**Dataset items**:
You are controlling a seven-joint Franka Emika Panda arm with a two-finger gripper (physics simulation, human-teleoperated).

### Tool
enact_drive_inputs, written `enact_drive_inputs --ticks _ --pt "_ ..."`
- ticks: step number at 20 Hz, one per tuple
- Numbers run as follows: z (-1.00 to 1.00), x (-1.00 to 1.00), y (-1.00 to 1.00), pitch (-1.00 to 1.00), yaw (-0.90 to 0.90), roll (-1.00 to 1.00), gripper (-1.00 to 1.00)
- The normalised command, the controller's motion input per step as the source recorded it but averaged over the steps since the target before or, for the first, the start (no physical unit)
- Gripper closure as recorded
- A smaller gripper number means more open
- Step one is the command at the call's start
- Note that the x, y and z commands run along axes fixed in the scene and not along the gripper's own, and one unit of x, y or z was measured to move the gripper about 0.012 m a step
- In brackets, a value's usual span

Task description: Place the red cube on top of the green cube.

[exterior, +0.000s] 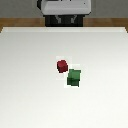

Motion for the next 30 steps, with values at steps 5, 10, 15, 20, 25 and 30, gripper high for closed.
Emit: enact_drive_inputs --ticks 5,10,15,20,25,30 --pt "0.0 0.0 0.0 0.0 0.0 0.0 -1.0" --pt "0.0 0.0 0.0 0.0 0.0 0.0 -1.0" --pt "0.0 0.8 0.0 0.0 0.0 0.0 -1.0" --pt "0.0 0.2 -0.2 0.0 0.03 0.0 -1.0" --pt "0.0 0.0 0.0 0.0 0.09 0.0 -1.0" --pt "0.0 0.2 0.0 0.0 0.09 0.0 -1.0"
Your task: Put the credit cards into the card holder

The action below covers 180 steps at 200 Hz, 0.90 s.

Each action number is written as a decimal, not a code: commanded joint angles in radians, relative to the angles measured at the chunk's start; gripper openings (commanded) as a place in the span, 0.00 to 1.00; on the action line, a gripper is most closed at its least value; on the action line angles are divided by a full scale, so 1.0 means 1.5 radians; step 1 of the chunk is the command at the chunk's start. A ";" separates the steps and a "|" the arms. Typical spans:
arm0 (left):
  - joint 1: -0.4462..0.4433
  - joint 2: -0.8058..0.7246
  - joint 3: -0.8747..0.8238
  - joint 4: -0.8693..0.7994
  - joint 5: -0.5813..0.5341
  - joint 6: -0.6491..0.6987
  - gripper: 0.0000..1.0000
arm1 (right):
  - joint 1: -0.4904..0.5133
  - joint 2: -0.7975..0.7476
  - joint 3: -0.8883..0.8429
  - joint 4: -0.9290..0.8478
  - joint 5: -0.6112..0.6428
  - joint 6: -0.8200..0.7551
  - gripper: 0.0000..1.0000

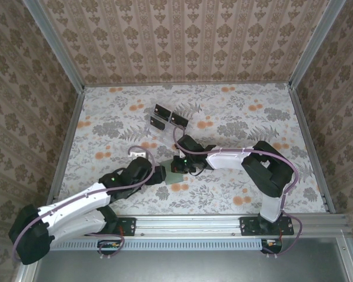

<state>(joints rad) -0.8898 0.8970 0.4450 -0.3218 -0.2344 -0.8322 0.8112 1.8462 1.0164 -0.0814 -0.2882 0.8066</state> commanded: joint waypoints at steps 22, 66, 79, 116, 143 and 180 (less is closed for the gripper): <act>0.011 -0.037 -0.016 -0.051 -0.002 -0.022 1.00 | 0.007 0.090 -0.014 -0.210 0.088 0.003 0.00; 0.028 -0.050 -0.014 -0.058 0.013 -0.007 1.00 | 0.010 0.033 -0.005 -0.169 0.041 0.003 0.19; 0.045 -0.050 -0.009 -0.059 0.016 0.002 1.00 | 0.010 0.003 0.017 -0.151 0.022 -0.009 0.37; 0.096 -0.050 0.025 -0.066 0.018 0.042 1.00 | 0.009 -0.083 0.104 -0.122 0.017 -0.052 0.78; 0.156 -0.050 0.083 -0.092 0.000 0.097 1.00 | -0.006 -0.163 0.122 -0.126 0.040 -0.077 0.95; 0.255 -0.039 0.172 -0.093 -0.066 0.220 1.00 | -0.070 -0.328 0.077 -0.194 0.167 -0.133 1.00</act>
<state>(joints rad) -0.5766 0.8360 0.6235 -0.4503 -0.2375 -0.6727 0.7723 1.5082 1.1622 -0.2687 -0.2028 0.6830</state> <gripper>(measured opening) 0.997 0.994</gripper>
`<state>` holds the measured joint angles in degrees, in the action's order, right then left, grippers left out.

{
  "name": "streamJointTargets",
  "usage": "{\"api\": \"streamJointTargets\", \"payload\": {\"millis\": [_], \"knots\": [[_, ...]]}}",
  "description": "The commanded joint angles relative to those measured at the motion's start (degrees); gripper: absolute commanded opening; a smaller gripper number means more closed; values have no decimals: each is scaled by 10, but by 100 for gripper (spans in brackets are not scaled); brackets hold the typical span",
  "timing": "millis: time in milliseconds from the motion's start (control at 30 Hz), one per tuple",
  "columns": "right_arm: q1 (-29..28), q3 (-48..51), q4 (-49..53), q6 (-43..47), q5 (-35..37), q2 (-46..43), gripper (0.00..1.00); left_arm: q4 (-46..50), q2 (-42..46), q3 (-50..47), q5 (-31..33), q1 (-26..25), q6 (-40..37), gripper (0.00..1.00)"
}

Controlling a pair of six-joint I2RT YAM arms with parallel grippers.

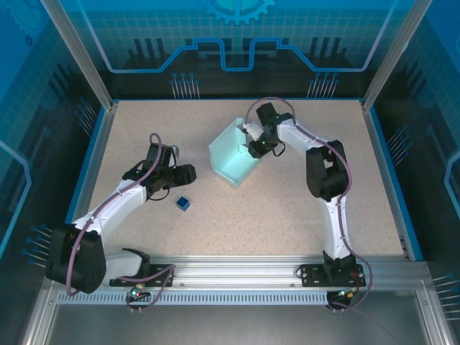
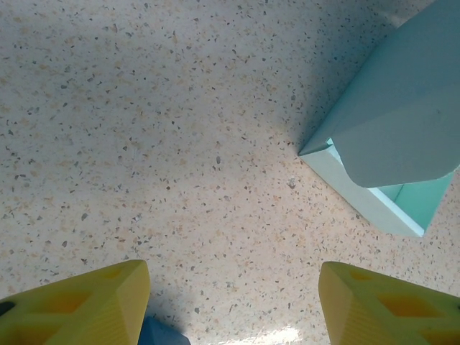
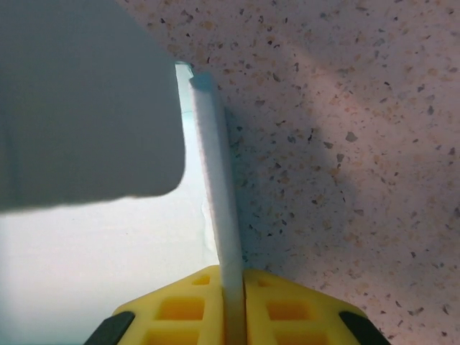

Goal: Fold the paper box

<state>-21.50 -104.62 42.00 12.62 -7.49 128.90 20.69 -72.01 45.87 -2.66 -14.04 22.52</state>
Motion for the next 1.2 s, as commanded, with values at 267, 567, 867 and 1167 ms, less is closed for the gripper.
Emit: {"api": "streamJointTargets", "payload": {"millis": [267, 567, 867, 1167], "knots": [[-30, 86, -16, -3, 182, -27, 15, -3, 25, -10, -20, -6, -4, 65], [-35, 141, -47, 12, 221, -45, 13, 0, 30, -13, -13, -8, -1, 65], [-33, 197, -94, -13, 237, -88, 11, -3, 25, -14, -11, -9, 2, 65], [1, 179, -60, -34, 125, -104, 21, -3, 24, -14, -12, -13, 2, 65]]}}
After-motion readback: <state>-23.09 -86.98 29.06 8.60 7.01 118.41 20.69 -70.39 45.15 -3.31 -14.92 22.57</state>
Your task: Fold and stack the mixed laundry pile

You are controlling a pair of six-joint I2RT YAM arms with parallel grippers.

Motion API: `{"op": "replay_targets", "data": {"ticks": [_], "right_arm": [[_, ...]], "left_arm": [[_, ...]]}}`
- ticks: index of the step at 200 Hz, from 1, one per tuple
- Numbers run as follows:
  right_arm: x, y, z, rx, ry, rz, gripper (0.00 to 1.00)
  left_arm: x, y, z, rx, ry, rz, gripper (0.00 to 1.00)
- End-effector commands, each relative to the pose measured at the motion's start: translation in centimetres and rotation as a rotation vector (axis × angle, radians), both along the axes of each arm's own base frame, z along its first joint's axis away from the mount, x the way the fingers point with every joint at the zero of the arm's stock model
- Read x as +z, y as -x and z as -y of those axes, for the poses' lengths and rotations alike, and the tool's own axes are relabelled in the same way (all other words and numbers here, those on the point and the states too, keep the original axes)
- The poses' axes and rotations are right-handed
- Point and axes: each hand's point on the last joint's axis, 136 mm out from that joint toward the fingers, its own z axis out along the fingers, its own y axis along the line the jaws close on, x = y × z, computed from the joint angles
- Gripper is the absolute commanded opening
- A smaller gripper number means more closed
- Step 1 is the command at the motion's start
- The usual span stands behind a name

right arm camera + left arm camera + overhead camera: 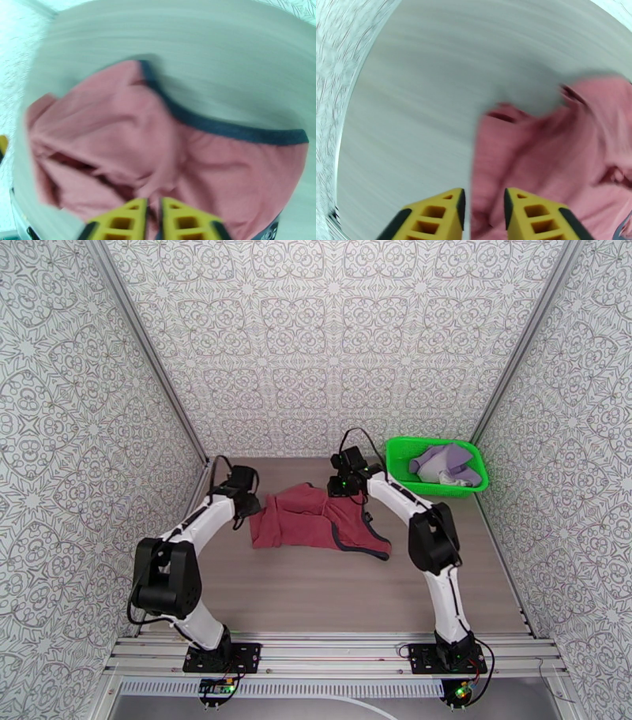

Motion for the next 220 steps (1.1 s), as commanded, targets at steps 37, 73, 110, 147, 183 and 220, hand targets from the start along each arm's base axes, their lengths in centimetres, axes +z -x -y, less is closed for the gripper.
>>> {"op": "replay_targets", "data": {"ticks": [37,73,110,147,183,220], "right_arm": [[-8.9,1.3,1.8,-0.072,0.099,-0.213,0.00],[-11.6,0.4,4.7,-0.179,0.156,-0.247,0.00],[-12.2,-1.1,12.4,-0.388,0.251,-0.238,0.00],[-11.0,-1.2,17.3,-0.482,0.284,-0.214,0.00],[-10.8,-1.1,18.0,-0.475,0.307,-0.208,0.00],[-9.2,-1.5,17.0,-0.430,0.259,-0.177,0.00]], "left_arm": [[-7.2,-1.1,3.0,-0.020,0.162,-0.153,0.16],[-9.8,-2.6,3.3,-0.023,0.159,-0.204,0.14],[-10.4,-6.2,3.3,-0.056,0.115,-0.223,0.14],[-10.6,-10.1,3.0,-0.092,0.048,-0.262,0.13],[-8.7,-14.0,2.4,-0.126,-0.014,-0.206,0.13],[-3.8,-15.7,1.6,-0.146,-0.040,-0.081,0.17]]}}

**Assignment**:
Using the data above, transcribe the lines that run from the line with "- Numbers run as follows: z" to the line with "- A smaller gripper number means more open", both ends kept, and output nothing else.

**Response to the exercise**:
- Numbers run as follows: z (-1.00 to 1.00), x (-1.00 to 1.00), y (-1.00 to 1.00), pitch (-1.00 to 1.00), yaw (-0.90 to 0.90), roll (-1.00 to 1.00), gripper (-1.00 to 1.00)
- The normalised command, the controller's motion input per step as the source recorded it but averaged over the steps since the target before or, for the first, the start (no physical unit)
- Gripper closure as recorded
- A smaller gripper number means more open

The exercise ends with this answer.